Null distribution :
Null distribution refers to the distribution of a statistical measure under the assumption that the null hypothesis is true. In other words, it is the expected distribution of a statistical measure when there is no relationship between the variables being studied.
For example, consider a study examining the relationship between a person’s height and their risk of developing a particular disease. The null hypothesis in this case would be that there is no relationship between height and disease risk. If we were to plot the heights of a large group of people and the incidence of the disease in that group, we would expect to see no relationship between the two variables under the null hypothesis. This expected distribution is known as the null distribution.
Another example of a null distribution is in the context of a hypothesis test. Suppose we are testing the hypothesis that a coin is fair (i.e., has a 50% chance of landing on heads or tails). We could conduct an experiment by flipping the coin a large number of times and recording the number of heads and tails. Under the null hypothesis, we would expect to see an equal number of heads and tails.

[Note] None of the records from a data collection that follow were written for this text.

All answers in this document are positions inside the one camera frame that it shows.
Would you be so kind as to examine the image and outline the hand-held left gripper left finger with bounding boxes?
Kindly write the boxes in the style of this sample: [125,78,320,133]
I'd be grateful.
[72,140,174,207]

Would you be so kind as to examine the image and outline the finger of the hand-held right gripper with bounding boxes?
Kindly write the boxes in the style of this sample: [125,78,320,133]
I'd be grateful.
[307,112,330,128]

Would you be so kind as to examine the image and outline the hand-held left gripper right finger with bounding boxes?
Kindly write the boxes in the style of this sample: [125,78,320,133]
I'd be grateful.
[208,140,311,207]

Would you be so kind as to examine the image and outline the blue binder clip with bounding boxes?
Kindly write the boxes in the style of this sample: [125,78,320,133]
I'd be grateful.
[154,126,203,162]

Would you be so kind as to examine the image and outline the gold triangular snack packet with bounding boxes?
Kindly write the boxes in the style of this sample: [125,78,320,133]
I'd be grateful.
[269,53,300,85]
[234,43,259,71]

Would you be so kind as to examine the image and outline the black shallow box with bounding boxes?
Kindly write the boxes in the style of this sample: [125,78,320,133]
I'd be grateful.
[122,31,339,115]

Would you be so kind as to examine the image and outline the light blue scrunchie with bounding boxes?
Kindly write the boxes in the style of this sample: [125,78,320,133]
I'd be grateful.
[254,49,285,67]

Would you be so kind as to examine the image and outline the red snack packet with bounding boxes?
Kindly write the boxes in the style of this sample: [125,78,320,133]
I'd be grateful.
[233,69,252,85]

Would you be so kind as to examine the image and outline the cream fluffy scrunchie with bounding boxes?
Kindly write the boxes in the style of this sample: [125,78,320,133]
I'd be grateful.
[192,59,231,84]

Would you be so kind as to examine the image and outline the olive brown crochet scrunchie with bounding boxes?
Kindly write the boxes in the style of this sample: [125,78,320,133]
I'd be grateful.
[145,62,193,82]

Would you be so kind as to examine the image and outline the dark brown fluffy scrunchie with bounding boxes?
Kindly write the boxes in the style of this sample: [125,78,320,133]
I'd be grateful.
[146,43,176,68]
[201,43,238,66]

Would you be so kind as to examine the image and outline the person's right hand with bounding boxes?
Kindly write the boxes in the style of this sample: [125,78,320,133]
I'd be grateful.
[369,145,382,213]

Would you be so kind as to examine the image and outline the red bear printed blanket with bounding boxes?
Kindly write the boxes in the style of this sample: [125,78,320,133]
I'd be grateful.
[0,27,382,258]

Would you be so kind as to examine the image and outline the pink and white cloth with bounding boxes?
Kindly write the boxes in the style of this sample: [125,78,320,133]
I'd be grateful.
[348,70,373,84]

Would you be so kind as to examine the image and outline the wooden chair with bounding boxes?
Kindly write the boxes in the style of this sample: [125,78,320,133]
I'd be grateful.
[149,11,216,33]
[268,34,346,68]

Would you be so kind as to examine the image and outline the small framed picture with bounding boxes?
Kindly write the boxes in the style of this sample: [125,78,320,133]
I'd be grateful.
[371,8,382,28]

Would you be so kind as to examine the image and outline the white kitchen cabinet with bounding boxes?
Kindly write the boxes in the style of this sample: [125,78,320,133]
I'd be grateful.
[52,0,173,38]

This expected distribution of heads and tails is the null distribution.
It is important to understand the concept of a null distribution because it helps us to interpret the results of statistical tests. If the observed distribution of a statistical measure is significantly different from the null distribution, it suggests that the null hypothesis is not true and that there is a relationship between the variables being studied.
For example, continuing with the coin flipping example, if we observed a significantly higher number of heads than tails in our experiment, this would suggest that the coin is not fair and that the probability of heads is greater than 50%. On the other hand, if the observed distribution of heads and tails is not significantly different from the null distribution, we would conclude that the coin is likely fair and that the null hypothesis is true.
In conclusion, a null distribution represents the expected distribution of a statistical measure under the assumption that the null hypothesis is true. Understanding the concept of a null distribution is important for interpreting the results of statistical tests and for determining the likelihood of a hypothesis being true.